Using CMOS technology, a large number of circuits (transistors, gates) are required to realize SNN features such as I&F, STDP, asynchronously communication. Recently, memristive devices have emerged as alternative nanotechnology to complement to the CMOS technology. It is novel two terminal devices resistor whose resistance can be changed by applying appropriate electrical pulses. The “memory” part of a memristive is achieved through various physical mechanisms such as phase transition, ionic drift, spintronic effects,… which can be used to exhibit an accumulative behavior (for I&F) or plasticity behavior (for STDP). This device becomes particularly suitable for SNNs implementation because it allows a single-device neuron and synapses (or with just one or two more resistance/capacitor) architect. A single memristor chip that contains, for example, 1 million memristors, which is the size of a typical CPU/GPU, can support up to 1 million neurons and synapses. Such performance is at least a thousand times higher than current technology, and is very convenient for heavy AI computation (training) or data centers to reduce the cost of cloud neural networks applications.

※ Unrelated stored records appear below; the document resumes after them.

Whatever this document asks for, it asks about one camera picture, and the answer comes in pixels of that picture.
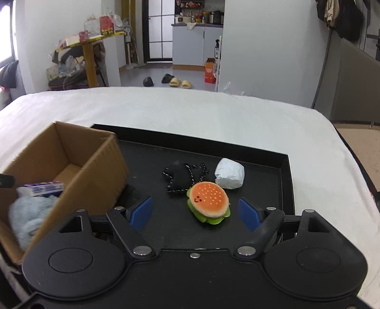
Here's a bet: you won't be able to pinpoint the white wrapped bundle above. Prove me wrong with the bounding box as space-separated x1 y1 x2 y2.
214 158 245 190

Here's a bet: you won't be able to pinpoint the clear plastic bag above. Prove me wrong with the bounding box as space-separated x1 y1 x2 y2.
111 13 124 32

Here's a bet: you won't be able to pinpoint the black grid glass door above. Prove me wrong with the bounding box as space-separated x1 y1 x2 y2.
142 0 174 63

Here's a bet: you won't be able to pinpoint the white kitchen cabinet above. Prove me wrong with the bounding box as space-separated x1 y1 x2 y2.
172 24 223 66

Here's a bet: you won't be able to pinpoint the hanging clothes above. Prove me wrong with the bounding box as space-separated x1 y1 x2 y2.
315 0 339 29

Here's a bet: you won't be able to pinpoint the white standing fan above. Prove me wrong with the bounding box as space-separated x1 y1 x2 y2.
124 25 140 70

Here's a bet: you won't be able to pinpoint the dark cloth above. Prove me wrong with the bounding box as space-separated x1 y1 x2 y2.
0 61 19 90

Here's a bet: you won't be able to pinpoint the orange box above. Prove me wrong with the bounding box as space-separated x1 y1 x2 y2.
204 58 217 84

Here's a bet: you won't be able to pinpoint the burger plush toy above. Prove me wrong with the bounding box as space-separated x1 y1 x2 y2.
186 182 231 225

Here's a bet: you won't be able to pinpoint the brown cardboard box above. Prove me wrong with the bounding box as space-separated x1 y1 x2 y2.
0 120 129 265

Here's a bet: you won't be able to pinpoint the yellow round table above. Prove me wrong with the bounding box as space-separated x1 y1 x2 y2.
55 31 127 88

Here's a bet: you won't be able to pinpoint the blue fluffy cloth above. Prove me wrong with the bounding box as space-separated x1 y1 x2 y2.
8 194 61 251

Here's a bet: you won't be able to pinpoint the black pouch with cord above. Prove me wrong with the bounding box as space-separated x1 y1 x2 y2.
163 162 208 195

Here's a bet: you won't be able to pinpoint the hanging black bag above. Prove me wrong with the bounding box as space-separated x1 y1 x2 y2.
335 0 364 42

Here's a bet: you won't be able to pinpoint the white narrow rack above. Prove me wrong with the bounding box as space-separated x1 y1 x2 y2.
215 36 223 91

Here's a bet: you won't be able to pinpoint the glass jar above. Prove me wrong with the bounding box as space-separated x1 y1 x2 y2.
85 16 100 38

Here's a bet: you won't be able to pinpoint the red carton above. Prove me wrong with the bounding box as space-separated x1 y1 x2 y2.
99 15 116 35

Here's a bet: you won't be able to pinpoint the grey padded board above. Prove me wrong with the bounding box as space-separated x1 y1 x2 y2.
329 38 380 122

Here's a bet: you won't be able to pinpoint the pink and blue tissue packet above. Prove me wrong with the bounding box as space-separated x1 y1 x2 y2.
16 181 65 198

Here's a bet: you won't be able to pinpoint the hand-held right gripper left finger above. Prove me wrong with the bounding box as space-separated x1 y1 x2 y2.
58 196 157 260

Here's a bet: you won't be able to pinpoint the pile of clutter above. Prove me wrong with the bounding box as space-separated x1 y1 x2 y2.
46 42 107 91

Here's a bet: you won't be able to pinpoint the grey door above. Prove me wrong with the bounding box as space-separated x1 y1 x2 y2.
359 0 380 61

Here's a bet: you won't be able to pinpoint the black tray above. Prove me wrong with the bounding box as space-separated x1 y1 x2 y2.
89 123 296 247

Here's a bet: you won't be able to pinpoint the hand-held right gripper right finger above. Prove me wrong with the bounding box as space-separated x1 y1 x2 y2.
233 197 333 260

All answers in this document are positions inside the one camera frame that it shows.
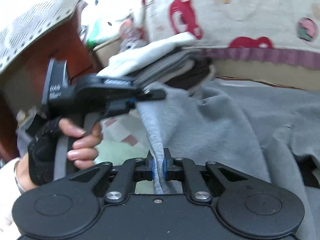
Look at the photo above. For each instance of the white lace cloth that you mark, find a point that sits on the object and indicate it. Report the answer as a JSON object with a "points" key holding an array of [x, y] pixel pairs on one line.
{"points": [[32, 30]]}

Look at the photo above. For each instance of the white green printed bag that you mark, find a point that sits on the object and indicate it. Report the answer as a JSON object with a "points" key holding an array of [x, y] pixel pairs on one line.
{"points": [[105, 17]]}

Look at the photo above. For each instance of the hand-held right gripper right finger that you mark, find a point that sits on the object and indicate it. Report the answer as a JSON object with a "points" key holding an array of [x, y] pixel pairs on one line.
{"points": [[165, 171]]}

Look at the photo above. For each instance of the white folded garment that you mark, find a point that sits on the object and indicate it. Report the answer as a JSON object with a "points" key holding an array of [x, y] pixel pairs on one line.
{"points": [[150, 52]]}

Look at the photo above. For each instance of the person's left hand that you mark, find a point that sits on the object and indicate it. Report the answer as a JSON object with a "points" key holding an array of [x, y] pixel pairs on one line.
{"points": [[85, 152]]}

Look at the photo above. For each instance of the grey fleece sweatshirt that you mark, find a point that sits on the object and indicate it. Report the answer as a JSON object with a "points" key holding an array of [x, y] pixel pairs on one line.
{"points": [[237, 130]]}

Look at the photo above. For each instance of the grey folded garment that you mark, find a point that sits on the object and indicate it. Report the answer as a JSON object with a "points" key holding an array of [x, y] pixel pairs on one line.
{"points": [[170, 65]]}

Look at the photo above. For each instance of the beige mattress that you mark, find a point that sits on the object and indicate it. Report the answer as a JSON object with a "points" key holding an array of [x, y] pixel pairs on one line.
{"points": [[275, 73]]}

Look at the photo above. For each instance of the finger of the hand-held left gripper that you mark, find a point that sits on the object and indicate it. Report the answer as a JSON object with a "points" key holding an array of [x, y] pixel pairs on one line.
{"points": [[152, 95], [120, 108]]}

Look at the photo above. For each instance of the bear print bedspread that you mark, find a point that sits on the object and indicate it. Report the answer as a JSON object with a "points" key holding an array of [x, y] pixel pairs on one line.
{"points": [[250, 12]]}

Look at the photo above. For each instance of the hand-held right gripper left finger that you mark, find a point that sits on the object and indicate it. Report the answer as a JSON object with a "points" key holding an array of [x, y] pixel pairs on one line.
{"points": [[149, 171]]}

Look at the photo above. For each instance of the dark folded garment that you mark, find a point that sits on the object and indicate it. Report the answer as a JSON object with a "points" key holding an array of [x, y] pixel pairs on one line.
{"points": [[190, 76]]}

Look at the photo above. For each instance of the checked printed mat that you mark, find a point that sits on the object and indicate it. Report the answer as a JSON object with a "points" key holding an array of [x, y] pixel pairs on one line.
{"points": [[128, 140]]}

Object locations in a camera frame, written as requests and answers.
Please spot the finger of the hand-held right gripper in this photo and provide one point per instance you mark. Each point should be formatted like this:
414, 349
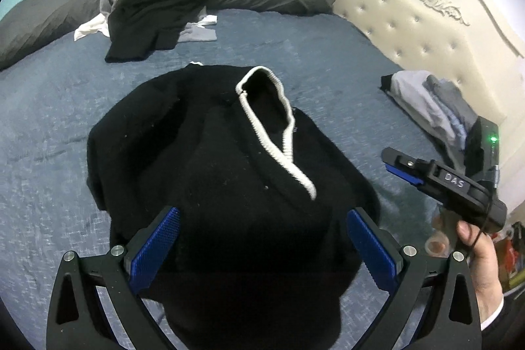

Furthermore, thanks to its two terminal concepts, memristors can be fabricated down to feature sizes below 10nm and switch with nanosecond timescales, thus allow for denser hardware. It makes them an ideal candidate for embedded devices subject to power constraints, e.g. mobile phones, mobile and aerial robots, internet of things (IoT) devices.

In conclusion, the future of AI will be based on novel technology other than the current Neumann machine, with different features:
- Large-scale, on-device computation and local memory
- No (or very little) binary digitization
- Computation is more natural: based on physical/biological effect.

Of which, nanoelectronic devices such as memristors become a potential candidate. The memristive memory, Resistive Random Access Memory (ReRAM), has been commercialized by HP, Fujitsu Semiconductor, Hynix Semiconductor,… AI memristive chips are developed in several labs including IBM, the University of Massachusetts,… with accuracy approaching the current DNN architect. Last but not least, AI chip using non-electronic technology are being developed recently. Lightelligence, Luminous and Lightmatter use light to carry information, and computes by optical devices such as interferometer, attenuator, … AnotherBrain even try to use biological matter for AI. Those start-ups are funded by well-known investors including Bill Gates và Travis Kalanick (Luminous).

Example: Imagin a black-box containing of mirrors, optical fiber, attenuators, interferometer, splitter, …) that can detect dog or cat: if a dog goes through, the light comes out at the “dog-hole” is more intense. In contrast, if a cat goes through, that at the “cat-hole” will be more intense.

References:

1. Tavanaei, A., Ghodrati, M., Kheradpisheh, S. R., Masquelier, T., and Maida, A. (2018). Deep learning in spiking neural networks. Neural Networks
2. W. Gerstner, W. M. Kistler, R. Naud, and L. Paninski, Neuronal dynamics: From single neurons to networks and models of cognition. Cambridge University Press, 2014.
3. Wang, Z., Joshi, S., Savel’ev, S. et al. Fully memristive neural networks for pattern classification with unsupervised learning. Nat Electron 1, 137–145 (2018) doi:10.1038/s41928–018–0023–2
4. Bipin Rajendran, Abu Sebastian, Michael Schmuker, Narayan Srinivasa, Evangelos Eleftheriou, Low-Power Neuromorphic Hardware for Signal Processing Applications, Special Issue on Learning Algorithms and Signal Processing for Brain-Inspired Computing in the IEEE Signal Processing Magazine
5. Pfeiffer M and Pfeil T (2018) Deep Learning With Spiking Neurons: Opportunities and Challenges. Front. Neurosci. 12:774. doi: 10.3389/fnins.2018.00774
6. Camuñas-Mesa, L.A.; Linares-Barranco, B.; Serrano-Gotarredona, T. Neuromorphic Spiking Neural Networks and Their Memristor-CMOS Hardware Implementations. Materials 2019, 12, 2745.